Surface topography was qualitatively assessed using scanning electron microscopy (SEM, Hitachi SU-70, Tokyo, Japan). Disks were secured on imaging stubs with carbon tape and imaged with 56 μA ion current, 4 kV accelerating voltage and 4 mm working distance. Three locations per disk were imaged to ensure homogeneous assessment, with at least two disks per group imaged.

2.2.4. Roughness

Macro-and micro-roughness were analyzed with confocal laser microscopy (LEXT OLS4000, Olympus, Center Valley, PA). Macro roughness was analyzed with a 10× objective, and micro-roughness was analyzed with a 20× objective and additional 5× optical zoom. After a three point correction, a cutoff wavelength of 100 μm was used to analyze average roughness (Ra) and surface area.

2.2.5. Porosity

3D constructs were analyzed for porosity using micro-computed tomography (micro CT) (SkyScan 1173, Micro Photonics, Allentown, PA). A volume of interest of 469 mm3, or approximately 66% of each construct's porous volume, was analyzed for total percent porosity, open porosity, pore diameter, strut size, and surface area to volume (SA/V) ratio. Scans were taken using an Al 1.0 mm filter, 100 kV voltage, 80 μA current, 1120 × 1120 camera pixels, 0.2° rotation step, frame averaging of 10, and random movement of 10. Post-processing included a global threshold of 100–255 and despeckling black and white speckles less than 10 voxels. We verified the validity of micro CT analysis by comparison of total porosity analyzed through a traditional method based on size and mass (figure 1(C)).

2.2.6. Mechanical testing

Compressive moduli of 3D constructs were determined using the MTS Insight 30 testing machine (MTS Systems, Minnesota, USA). A pre-load of 0.01 kN was applied at 0.025 mm s−1, then a test speed of 0.02 mm s−1 was used until failure or the maximum load of 30 kN was applied. Data acquisition rate was 500 Hz, and the compressive modulus was taken as the slope output of the resulting stress/strain curve. Testing was performed on 6 constructs per group (total n = 6).

2.3. Biological response

2.3.1. Cell viability

The MG63 human osteoblast-like cell line was used as a model for osteoblast viability, proliferation and differentiation on sintered surfaces. These cells have been characterized and have been used as a model for osteoblast response to titanium surfaces with varying topography [29, 30]. Surfaces were sterilized in UV for 20 min in a biosafety cabinet prior to cell culture. Cells were cultured in tissue culture polystyrene (TCPS) flasks until confluence, then centrifuged and resuspended to yield a plating density of 30 000 cells per cm2 on TCPS, or 60 000 cells per surface in a 24-well plate. Dulbecco's modified Eagle medium (DMEM) with 10% fetal bovine serum (FBS) and 1% penicillin/streptomycin was used to feed cells 24 h after plating and treat at confluence according to the TCPS control. 24 h after confluence, cells were treated with 5 μM calcein-AM and 4 μM ethidium homodimer-1 (LIVE/DEAD, Life Technologies, California, USA) in 1× Dulbecco's phosphate buffered saline (D-PBS, Life Technologies) for 20 min. Surfaces were imaged using the Zeiss LSM 710 confocal microscope (Zeiss, Oberkochen, Germany). Individual images were taken of 2D disks, while 550 um z-stacks were taken of 3D disks. Green (live) and red (dead) channel thresholds were optimized for each group in order to better distinguish cells. Three images were analyzed and averaged per z-stack, with at least n = 6 total areas (z-stacks) analyzed for at least two constructs per group (total n = 12).

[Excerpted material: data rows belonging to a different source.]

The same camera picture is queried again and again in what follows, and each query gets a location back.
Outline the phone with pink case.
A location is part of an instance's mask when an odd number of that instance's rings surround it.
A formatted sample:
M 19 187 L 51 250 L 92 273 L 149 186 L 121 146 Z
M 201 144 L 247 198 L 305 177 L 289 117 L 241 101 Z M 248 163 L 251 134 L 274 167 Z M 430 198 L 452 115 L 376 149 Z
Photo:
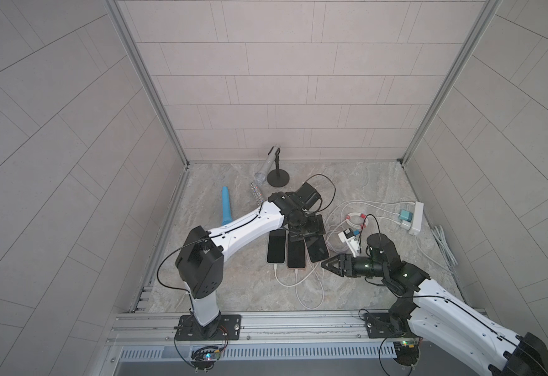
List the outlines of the phone with pink case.
M 290 269 L 304 269 L 306 267 L 304 238 L 293 234 L 288 236 L 287 267 Z

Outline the phone with grey case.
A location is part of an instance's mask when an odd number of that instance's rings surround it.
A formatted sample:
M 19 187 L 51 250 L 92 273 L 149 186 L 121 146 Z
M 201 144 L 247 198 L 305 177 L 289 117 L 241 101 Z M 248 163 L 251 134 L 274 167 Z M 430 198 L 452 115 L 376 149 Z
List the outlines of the phone with grey case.
M 270 231 L 266 262 L 269 264 L 285 263 L 286 246 L 287 232 L 285 229 Z

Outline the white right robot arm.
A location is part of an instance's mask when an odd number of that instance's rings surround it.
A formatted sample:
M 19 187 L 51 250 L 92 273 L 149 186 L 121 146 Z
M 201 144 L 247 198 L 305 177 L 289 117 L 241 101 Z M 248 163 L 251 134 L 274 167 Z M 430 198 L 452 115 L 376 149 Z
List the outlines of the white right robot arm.
M 380 279 L 397 297 L 388 311 L 394 337 L 427 339 L 479 375 L 548 375 L 548 348 L 536 335 L 519 335 L 466 305 L 403 261 L 387 236 L 366 242 L 366 255 L 339 254 L 321 266 L 339 277 Z

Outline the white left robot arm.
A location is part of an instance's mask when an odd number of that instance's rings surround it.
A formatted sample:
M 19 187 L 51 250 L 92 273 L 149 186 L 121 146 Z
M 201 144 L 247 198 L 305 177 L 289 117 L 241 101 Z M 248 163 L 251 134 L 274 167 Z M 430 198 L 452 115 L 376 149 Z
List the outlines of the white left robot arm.
M 175 266 L 189 288 L 192 316 L 202 329 L 219 326 L 222 316 L 216 290 L 222 283 L 224 265 L 232 255 L 257 238 L 286 227 L 296 238 L 325 234 L 320 214 L 310 212 L 294 193 L 272 194 L 257 209 L 222 227 L 192 229 Z

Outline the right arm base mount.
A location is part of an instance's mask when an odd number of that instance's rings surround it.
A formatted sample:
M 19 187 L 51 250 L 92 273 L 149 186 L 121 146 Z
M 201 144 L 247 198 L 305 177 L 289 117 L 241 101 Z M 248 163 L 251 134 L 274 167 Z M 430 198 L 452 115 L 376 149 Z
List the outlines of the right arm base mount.
M 368 338 L 402 338 L 407 330 L 400 324 L 394 323 L 388 313 L 371 312 L 361 309 L 358 312 L 359 318 L 364 322 Z

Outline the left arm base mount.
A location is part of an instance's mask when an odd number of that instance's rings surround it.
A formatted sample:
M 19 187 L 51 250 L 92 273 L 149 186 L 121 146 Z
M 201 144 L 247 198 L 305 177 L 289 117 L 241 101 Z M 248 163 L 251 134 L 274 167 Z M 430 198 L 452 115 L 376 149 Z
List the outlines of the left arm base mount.
M 194 315 L 183 315 L 176 327 L 177 341 L 236 341 L 240 337 L 241 315 L 222 315 L 207 326 L 198 324 Z

2.3.2. Osteoblast proliferation and maturation

Surfaces were gamma irradiated prior to cell culture. MG63 cells were cultured as described above. Medium was changed at confluence, and cells were harvested 24 h after confluence, rinsed twice with 1xPBS, then stored at −20 °C overnight for biological assays. Cell lysate was assayed for DNA content (P7589, Invitrogen) and total protein content (23225, Pierce). Alkaline phosphatase specific activity was measured as a function of p-nitrophenol production from p-nitrophenylphosphate at pH 10.2 and normalized to total protein. Medium was assayed for osteocalcin (OCN, BT-480, Biomedical Technologies), VEGF (DY293B, R&D Systems), OPG (DY805, R&D Systems), BMP2 (900-K255, PeproTech) and BMP4 (DY 314, R&D Systems). Data were normalized to total DNA content. Experiments were performed at least twice to ensure validity of the results.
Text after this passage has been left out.